The respondent applied to the judge to fix the time within which to take testimony, and at the same time applied for leave to file an amendment to his answer, which motion for leave was overruled by the court, and the respondent excepted. Thereafter, upon notice by respondent to contestant, testimony was taken. Contestant took testimony regarding quite all the votes alleged by him to be illegal votes. The contestant introduced no proof to sustain his allegations as to the Las Cruces precinct, except the poll-book and tally list of votes. The respondent introduced proof to show the regularity of the election at Las Cruces precinct, etc., etc.

The respondent asked again for leave to amend his answer.
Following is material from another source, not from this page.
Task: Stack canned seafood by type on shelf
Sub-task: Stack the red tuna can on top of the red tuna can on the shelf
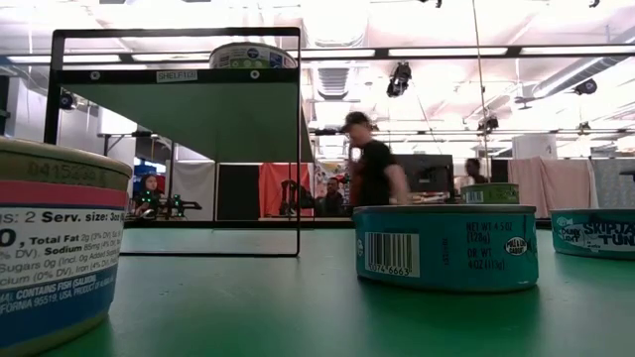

The court overruled motion for leave to amend, and ruled out certain evidence, to wit, all evidence of the respondent's touching the legality of the votes alleged by contestant's notice to be illegal votes, and without finding that the contestant received a majority of the votes cast at said election, rendered judgment in favor of contestant. To all of which respondent excepted.

On June 1, 1881, the case was argued and submitted, and on December 14, 1881, the court rendered its judgment.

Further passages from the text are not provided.